:: Material provided
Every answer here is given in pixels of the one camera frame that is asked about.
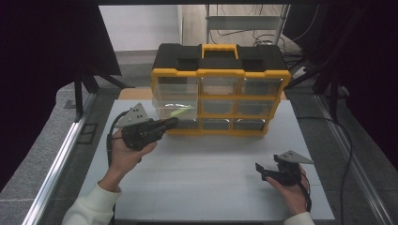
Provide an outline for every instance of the white wall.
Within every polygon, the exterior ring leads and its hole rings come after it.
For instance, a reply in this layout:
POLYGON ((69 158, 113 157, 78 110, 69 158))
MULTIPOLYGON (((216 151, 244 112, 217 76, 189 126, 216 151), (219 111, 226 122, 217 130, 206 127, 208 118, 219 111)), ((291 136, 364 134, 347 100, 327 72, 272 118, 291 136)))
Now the white wall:
POLYGON ((157 50, 161 43, 180 43, 181 18, 177 6, 102 6, 99 9, 115 52, 157 50))

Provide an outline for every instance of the yellow and black storage organizer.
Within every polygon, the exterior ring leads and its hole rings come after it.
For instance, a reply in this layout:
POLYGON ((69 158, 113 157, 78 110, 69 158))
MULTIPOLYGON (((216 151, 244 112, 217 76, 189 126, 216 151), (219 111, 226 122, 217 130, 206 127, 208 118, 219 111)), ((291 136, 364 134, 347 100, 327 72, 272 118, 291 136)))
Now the yellow and black storage organizer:
POLYGON ((161 44, 152 76, 160 119, 170 134, 265 135, 290 81, 277 46, 161 44))

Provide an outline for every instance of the metal rail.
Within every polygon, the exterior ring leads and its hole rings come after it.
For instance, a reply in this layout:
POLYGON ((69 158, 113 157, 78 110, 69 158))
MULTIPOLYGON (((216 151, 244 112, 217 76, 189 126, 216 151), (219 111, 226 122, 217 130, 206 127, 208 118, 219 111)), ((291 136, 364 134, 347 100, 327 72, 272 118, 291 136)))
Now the metal rail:
MULTIPOLYGON (((328 119, 331 119, 331 116, 329 115, 329 106, 325 98, 319 95, 315 95, 315 99, 317 100, 324 116, 328 119)), ((346 138, 344 134, 344 131, 342 130, 341 127, 331 122, 329 123, 329 127, 334 137, 336 138, 336 141, 339 144, 340 149, 343 151, 345 159, 348 159, 350 152, 349 149, 350 145, 349 145, 349 140, 346 138)), ((393 225, 394 222, 391 220, 391 217, 387 212, 386 206, 384 205, 383 201, 378 195, 375 186, 369 180, 368 176, 366 175, 365 171, 360 165, 360 162, 358 161, 355 154, 353 154, 352 156, 350 169, 351 172, 354 174, 355 178, 357 179, 357 182, 360 185, 360 189, 362 190, 363 194, 365 195, 365 198, 367 199, 369 205, 371 206, 378 223, 393 225)))
POLYGON ((76 143, 77 137, 80 131, 82 130, 90 106, 93 103, 95 96, 96 94, 88 95, 84 104, 83 117, 80 119, 79 122, 73 123, 72 126, 70 127, 67 137, 62 143, 62 146, 55 157, 53 165, 50 168, 49 172, 47 173, 47 176, 44 179, 44 182, 41 185, 40 190, 38 191, 38 195, 36 196, 36 199, 33 201, 32 206, 30 207, 29 212, 27 213, 23 221, 23 225, 38 224, 44 212, 44 209, 47 206, 50 196, 53 193, 58 178, 62 173, 64 165, 69 157, 70 151, 73 148, 74 144, 76 143))

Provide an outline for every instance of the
::::
◆ **Your instructions**: Copy the whole listing above word for word but do not carry over the pictures.

◆ **Written solution**:
Every answer here is given in pixels of the one camera frame that is asked about.
Provide an outline for every instance of the white wall.
Within every polygon, the exterior ring leads and its hole rings come after it.
For instance, a reply in this layout:
POLYGON ((69 158, 113 157, 78 110, 69 158))
MULTIPOLYGON (((216 151, 244 112, 217 76, 189 126, 216 151), (219 111, 226 122, 217 130, 206 127, 208 118, 219 111)), ((291 136, 364 134, 347 100, 327 72, 272 118, 291 136)))
Now the white wall:
POLYGON ((157 50, 161 43, 180 43, 181 18, 177 6, 102 6, 99 9, 115 52, 157 50))

Provide an outline for every instance of the yellow and black storage organizer.
Within every polygon, the exterior ring leads and its hole rings come after it.
For instance, a reply in this layout:
POLYGON ((69 158, 113 157, 78 110, 69 158))
MULTIPOLYGON (((216 151, 244 112, 217 76, 189 126, 216 151), (219 111, 226 122, 217 130, 206 127, 208 118, 219 111)), ((291 136, 364 134, 347 100, 327 72, 272 118, 291 136)))
Now the yellow and black storage organizer:
POLYGON ((161 44, 152 76, 160 119, 170 134, 265 135, 290 81, 277 46, 161 44))

Provide an outline for every instance of the metal rail.
Within every polygon, the exterior ring leads and its hole rings come after it.
For instance, a reply in this layout:
POLYGON ((69 158, 113 157, 78 110, 69 158))
MULTIPOLYGON (((216 151, 244 112, 217 76, 189 126, 216 151), (219 111, 226 122, 217 130, 206 127, 208 118, 219 111)), ((291 136, 364 134, 347 100, 327 72, 272 118, 291 136)))
Now the metal rail:
MULTIPOLYGON (((328 119, 331 119, 331 116, 329 115, 329 106, 325 98, 319 95, 315 95, 315 99, 317 100, 324 116, 328 119)), ((346 138, 344 134, 344 131, 342 130, 341 127, 331 122, 329 123, 329 127, 334 137, 336 138, 336 141, 339 144, 340 149, 343 151, 345 159, 348 159, 350 152, 349 149, 350 145, 349 145, 349 140, 346 138)), ((393 225, 394 222, 391 220, 391 217, 387 212, 386 206, 384 205, 383 201, 378 195, 375 186, 369 180, 368 176, 366 175, 365 171, 360 165, 360 162, 358 161, 355 154, 353 154, 352 156, 350 169, 351 172, 354 174, 355 178, 357 179, 357 182, 360 185, 360 189, 362 190, 363 194, 365 195, 365 198, 367 199, 369 205, 371 206, 378 223, 393 225)))
POLYGON ((76 143, 77 137, 80 131, 82 130, 90 106, 93 103, 95 96, 96 94, 88 95, 84 104, 83 117, 80 119, 79 122, 73 123, 72 126, 70 127, 67 137, 62 143, 62 146, 55 157, 53 165, 50 168, 49 172, 47 173, 47 176, 44 179, 44 182, 41 185, 40 190, 38 191, 38 195, 36 196, 36 199, 33 201, 32 206, 30 207, 29 212, 27 213, 23 221, 23 225, 38 224, 44 212, 44 209, 47 206, 50 196, 53 193, 58 178, 62 173, 64 165, 69 157, 70 151, 73 148, 74 144, 76 143))

Provide an outline for every instance of the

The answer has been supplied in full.